Не иначе Лера против неё команду настроила. Небось, изобразила горем убитую женщину, место которой в постели кэпа пытается занять эта немолодая выскочка.
Мысли к Анастасии приходили, надо сказать, не из тех, что повышают настроение. И потому она пыталась их перенаправить. Мол, отношение к доктору это одно, а к отцам-командирам совсем другое…
Рядовой состав на своих посиделках у телевизора решил, что во всём виноват стармех – ведь просто так под домашний арест не сажают. Теперь крови жаждут.
Может, подобно «старым морякам» ждут, когда виноватого, по их мнению, стармехавздернут на рее?
Это Анастасия так думает, а матросы про стармеха и не говорят.
– Ну, ты даешь! А буфетчица, а дневальная! Считаешь, на их местах тоже должны работать мужики?
– Конечно. Разве ты не знаешь, что лучшие официанты мужчины? Да и уборщиками они могут быть лучшими.
– Вот только ещё нужно, чтобы капитаны и боцманы были голубыми! – фыркнул второй матрос.
И оба рассмеялись.
– Поболтали и хватит! – строго заметил кок. – Известно, что мужчина болтает, если выпил или устал от одиночества, а женщина – просто для практики… И к кому вы себя относите?
– К тем, кто устал от одиночества, – пробурчал второй матрос. Анастасия всё не могла вспомнить его фамилию. А звали его точно Саша.
– Скоро порт, там развеселитесь.
– Если раньше ещё кого-нибудь за борт не сбросят, – ехидно пробормотал первый.
– И в самом деле язык без костей! – рассердился Антон Захарович. – Хватит! Картошки, говорю, хватит. Идите. Женщины им помешали! Знайте, что как бы плохо вы не думали о женщинах, женщины думают о вас ещё хуже… Вот вам бисквит – за работу. Чай попьёте в столовой.
– Спасибо, дядя Антон!
Дядя! Насколько Анастасия помнит, Антону в этом году исполнится сорок восемь лет. А ей – сорок три. Значит, по возрасту она тётя для этих молодых матросов. Был повод пригорюниться.
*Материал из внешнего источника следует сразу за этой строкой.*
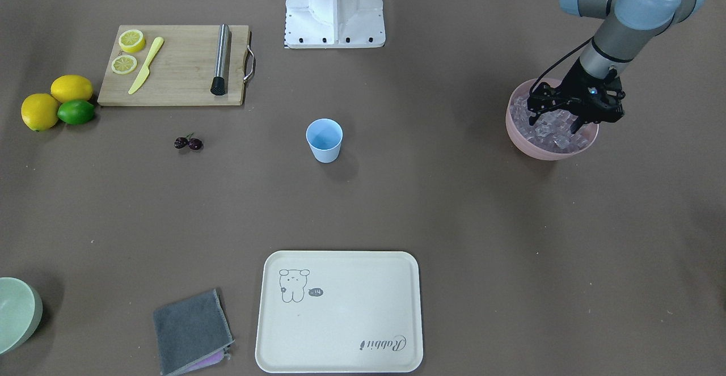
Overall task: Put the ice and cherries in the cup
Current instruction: 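Lower the left gripper into the pink bowl and grasp an ice cube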
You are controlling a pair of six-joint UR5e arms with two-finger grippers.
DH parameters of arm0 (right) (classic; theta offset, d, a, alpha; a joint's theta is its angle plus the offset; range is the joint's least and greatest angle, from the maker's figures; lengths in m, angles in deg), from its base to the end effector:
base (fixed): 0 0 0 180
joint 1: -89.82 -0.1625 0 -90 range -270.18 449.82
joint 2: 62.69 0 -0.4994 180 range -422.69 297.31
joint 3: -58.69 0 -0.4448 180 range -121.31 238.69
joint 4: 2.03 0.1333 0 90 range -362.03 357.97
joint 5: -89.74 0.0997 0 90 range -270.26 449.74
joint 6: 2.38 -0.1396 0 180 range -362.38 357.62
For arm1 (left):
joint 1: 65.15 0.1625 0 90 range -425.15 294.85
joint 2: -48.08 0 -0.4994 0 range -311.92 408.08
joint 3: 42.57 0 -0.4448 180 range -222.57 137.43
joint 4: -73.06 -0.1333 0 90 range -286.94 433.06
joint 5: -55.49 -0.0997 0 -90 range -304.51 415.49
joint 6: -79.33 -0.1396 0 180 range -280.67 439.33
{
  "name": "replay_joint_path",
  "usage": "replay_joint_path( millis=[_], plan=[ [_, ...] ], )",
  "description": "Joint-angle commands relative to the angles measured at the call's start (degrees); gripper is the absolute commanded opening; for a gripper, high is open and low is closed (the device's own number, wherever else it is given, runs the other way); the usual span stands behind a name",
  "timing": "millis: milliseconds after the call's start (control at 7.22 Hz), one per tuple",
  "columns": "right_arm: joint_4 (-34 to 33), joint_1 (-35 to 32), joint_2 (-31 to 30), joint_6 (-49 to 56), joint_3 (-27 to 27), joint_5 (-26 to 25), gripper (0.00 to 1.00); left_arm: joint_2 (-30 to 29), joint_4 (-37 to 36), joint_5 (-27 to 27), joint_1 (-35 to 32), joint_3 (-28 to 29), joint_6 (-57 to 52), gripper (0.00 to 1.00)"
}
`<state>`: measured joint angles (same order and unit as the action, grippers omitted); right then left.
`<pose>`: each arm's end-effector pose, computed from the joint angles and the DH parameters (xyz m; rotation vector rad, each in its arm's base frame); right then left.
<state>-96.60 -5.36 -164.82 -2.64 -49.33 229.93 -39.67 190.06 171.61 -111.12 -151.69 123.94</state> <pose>0.0656 -0.4351 0.6922 0.0591 -0.8744 0.0787 0.3409 -0.4560 0.5537 0.2354 0.8353 0.1650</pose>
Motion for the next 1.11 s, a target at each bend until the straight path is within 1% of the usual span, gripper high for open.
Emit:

И представила, что парни станут рассказывать своим товарищам после рейса.
– У нас на судне врачиха была, такая немолодая тётка, которая ухитрялась крутить роман и с капитаном, и со старопомом!
Но ей быстро надоело самоуничижаться, тем более, что подумать было о чём и без того.
– Анастасия! – окликнул её кок. – А давайте с вами чайку попьем.
– Давайте, – она с трудом скрыла удивление.
На стол Антон Захарович поставил уже не один бисквит, а скорее торт, облитый шоколадной помадкой и украшенный консервированной вишней.
– Для вас старался.
Это было тем более непонятно.
Он сел напротив Анастасии и помолчал, будто прислушиваясь к какому-то процессу, происходившему внутри него.
– Я тоже не верю, что Федя мог убить Машеньку. Хорошая была девочка, добрая.
Это было сказано таким тоном, который не оставлял сомнения.